Small punch test finite element analyses X17CrNi15-2 15-5PH PH13-8Mo

Introduction

Strength properties such as yield stress and ultimate strength represent fundamental properties of materials that are essential for the design of structural and machinery components.^1–3 In particular, the assessment of the integrity and remaining life of in-service structures and components strongly relies on the characterization of material strength properties.^4–7 Normally, the standardized tensile test specimens used to obtain strength properties must be fabricated from bulk materials.^8–11 However, it is generally difficult or even impossible to remove bulk materials from an in-service structure or component as this can result in the loss of its structural integrity or a reduction in its remaining service life. In contrast, small punch tests (SPTs) require only miniscule material samples to fabricate test specimens,¹² and as such are widely used to estimate in-service component material characteristics including tensile properties,^13–15 fracture toughness,^16,17 and creep properties.^18,19

Various standard test methods have been developed to interpret the data obtained from SPTs, including ASTM E3205,²⁰ CEN CWA 15672,²¹ GB/T 29459.2,²² and EN ECISS/TC101/WG1.²³ These standard methods correlate the elastic–plastic transition force, F_e, and maximum force, F_m, obtained from SPTs with the yielding stress, R_p0.2, and ultimate strength, R_m, obtained from conventional uniaxial tensile tests. Many studies have been conducted to establish empirical SPT models for predicting the strength properties of different materials. Mao and Takahashi²⁴ conducted pioneering work to correlate the F_e and F_m values from SPTs with tensile test-obtained R_p0.2 and R_m values. Recently, Song et al.²⁵ developed empirical correlations between the results of SPTs and uniaxial tensile tests for an anisotropic ASTM A350 alloy extracted from a failed forging flange. García et al.²⁶ discussed the effects of using different methods to obtain F_e from SPTs on the accuracy of the yield stress estimation; Bruchhausen et al.¹³ performed mode modifications of the empirical correlations based on their results. Janča et al.²⁷ summarized and compared different methods for obtaining F_e, and Lucon et al.¹⁷ established empirical correlations for SPTs conducted on additively manufactured Ti–6A–14V produced using different processing parameters and heat-treatment conditions.

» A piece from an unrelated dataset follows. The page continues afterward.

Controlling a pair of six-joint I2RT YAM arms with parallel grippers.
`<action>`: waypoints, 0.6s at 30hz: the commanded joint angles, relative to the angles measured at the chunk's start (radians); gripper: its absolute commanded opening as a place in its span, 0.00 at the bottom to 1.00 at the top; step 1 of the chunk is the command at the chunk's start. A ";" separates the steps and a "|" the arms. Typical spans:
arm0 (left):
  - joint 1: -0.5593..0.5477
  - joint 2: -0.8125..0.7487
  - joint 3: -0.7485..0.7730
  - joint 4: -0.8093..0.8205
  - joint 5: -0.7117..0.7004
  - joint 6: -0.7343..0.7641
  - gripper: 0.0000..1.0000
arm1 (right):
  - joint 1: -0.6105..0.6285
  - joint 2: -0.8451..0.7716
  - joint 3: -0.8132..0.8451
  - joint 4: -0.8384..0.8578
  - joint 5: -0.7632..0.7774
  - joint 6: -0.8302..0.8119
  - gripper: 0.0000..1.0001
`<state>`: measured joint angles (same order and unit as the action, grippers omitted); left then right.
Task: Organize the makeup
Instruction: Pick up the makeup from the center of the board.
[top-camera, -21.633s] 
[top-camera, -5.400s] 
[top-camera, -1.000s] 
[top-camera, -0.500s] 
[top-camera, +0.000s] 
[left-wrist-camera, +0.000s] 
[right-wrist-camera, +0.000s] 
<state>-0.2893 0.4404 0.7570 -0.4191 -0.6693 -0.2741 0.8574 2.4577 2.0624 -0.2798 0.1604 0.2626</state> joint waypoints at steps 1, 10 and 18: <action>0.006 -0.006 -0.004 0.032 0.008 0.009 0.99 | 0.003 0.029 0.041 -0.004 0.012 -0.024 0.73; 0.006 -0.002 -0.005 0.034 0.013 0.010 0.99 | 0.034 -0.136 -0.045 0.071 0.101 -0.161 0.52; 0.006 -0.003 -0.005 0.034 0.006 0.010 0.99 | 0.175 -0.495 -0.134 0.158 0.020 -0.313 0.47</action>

Multiple numerical calculation methods, including finite element (FE) analyses, boundary element method,²⁸ phase field method,²⁹ have been used in many studies to interpret SPT results. Hyde et al.³⁰ performed two-dimensional FE analyses on the small punch creep testing of 316 stainless steel and P91 steel at elevated temperatures. Hu and Ling³¹ performed three-dimensional FE simulations incorporating the Gurson–Tvergaard–Needleman plastic damage constitutive model to predict the plastic damage in a zirconium small punch specimen. Zhong et al.³² established a numerical procedure for estimating the strength properties of SPTs using FE simulations in conjunction with hybrid particle swarm optimization. Simonovski et al.³³ developed three-dimensional FE models for SPT fuel cladding tube specimens and compared the results with those for standard flat-disc specimens having different geometric parameters. Finally, Haroush et al.¹⁴ performed FE analyses of thin 316L stainless steel foils with thicknesses of 25–500 µm.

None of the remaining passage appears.